▶ _Action item_: Work through the listing below, copying each line that carries the word "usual".

▶ _Source material_:
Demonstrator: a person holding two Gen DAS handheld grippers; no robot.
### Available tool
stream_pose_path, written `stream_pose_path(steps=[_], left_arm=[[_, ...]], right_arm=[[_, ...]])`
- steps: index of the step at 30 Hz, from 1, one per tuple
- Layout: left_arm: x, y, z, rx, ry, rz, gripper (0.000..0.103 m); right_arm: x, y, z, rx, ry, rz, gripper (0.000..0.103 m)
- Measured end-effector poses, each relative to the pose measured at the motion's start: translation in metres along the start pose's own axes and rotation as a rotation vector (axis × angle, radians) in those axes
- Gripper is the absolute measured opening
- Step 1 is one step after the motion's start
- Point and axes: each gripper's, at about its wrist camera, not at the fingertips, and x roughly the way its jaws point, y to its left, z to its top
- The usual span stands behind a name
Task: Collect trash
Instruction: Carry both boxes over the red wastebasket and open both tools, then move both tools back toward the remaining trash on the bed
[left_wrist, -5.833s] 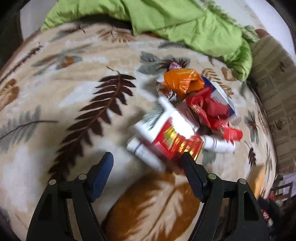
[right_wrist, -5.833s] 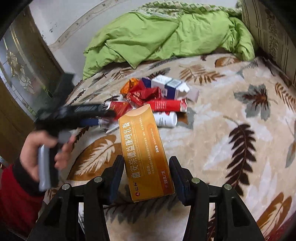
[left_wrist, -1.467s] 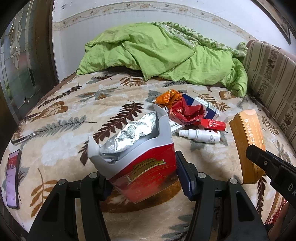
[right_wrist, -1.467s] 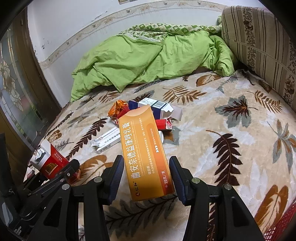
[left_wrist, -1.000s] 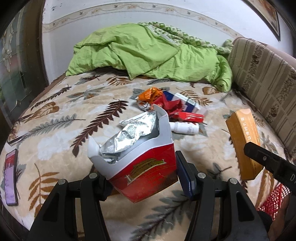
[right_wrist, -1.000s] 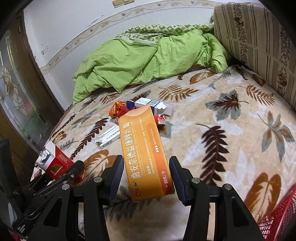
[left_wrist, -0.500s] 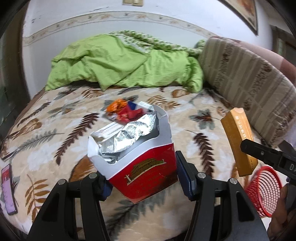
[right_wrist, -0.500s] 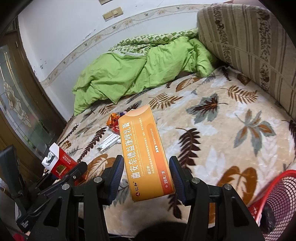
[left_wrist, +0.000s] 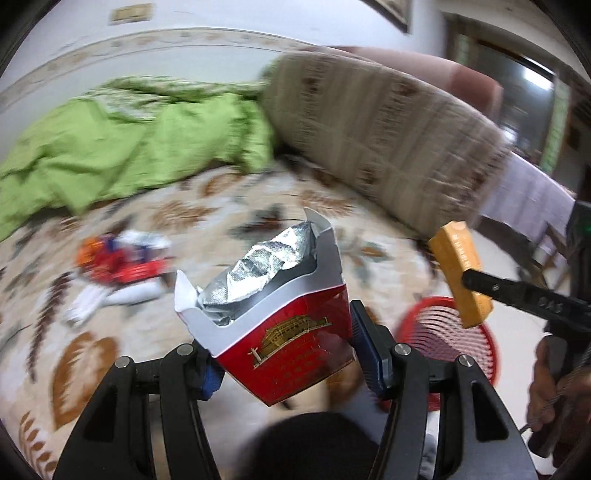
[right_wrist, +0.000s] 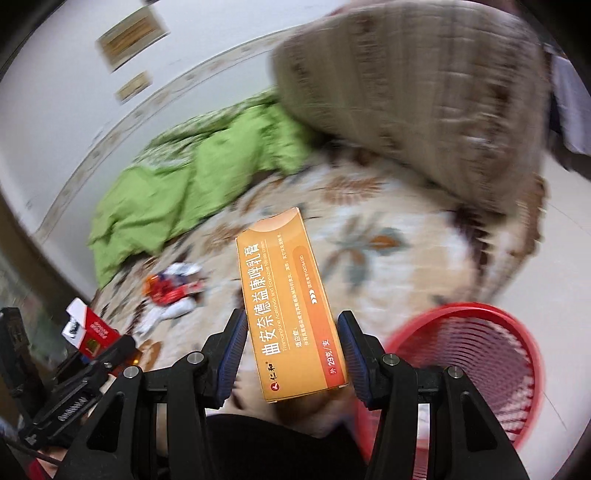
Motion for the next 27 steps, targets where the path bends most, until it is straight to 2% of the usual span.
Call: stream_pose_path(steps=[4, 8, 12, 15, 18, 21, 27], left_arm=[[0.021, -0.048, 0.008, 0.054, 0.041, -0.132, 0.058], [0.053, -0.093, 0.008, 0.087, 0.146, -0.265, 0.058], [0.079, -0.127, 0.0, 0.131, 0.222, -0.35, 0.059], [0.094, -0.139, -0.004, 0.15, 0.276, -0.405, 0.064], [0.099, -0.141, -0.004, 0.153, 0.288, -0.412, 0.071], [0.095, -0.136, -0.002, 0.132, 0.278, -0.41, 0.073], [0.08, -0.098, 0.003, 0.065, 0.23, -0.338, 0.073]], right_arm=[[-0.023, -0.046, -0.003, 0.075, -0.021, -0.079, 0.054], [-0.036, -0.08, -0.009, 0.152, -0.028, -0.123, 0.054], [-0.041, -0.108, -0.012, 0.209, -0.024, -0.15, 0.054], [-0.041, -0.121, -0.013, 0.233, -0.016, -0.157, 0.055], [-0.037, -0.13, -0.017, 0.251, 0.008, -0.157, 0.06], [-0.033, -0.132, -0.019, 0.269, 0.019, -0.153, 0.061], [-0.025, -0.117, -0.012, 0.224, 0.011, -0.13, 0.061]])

▶ _Response area_:
- The usual span stands behind a name
Motion for the next 27 steps, targets where the path bends most, until it is straight to 2% of the usual span.

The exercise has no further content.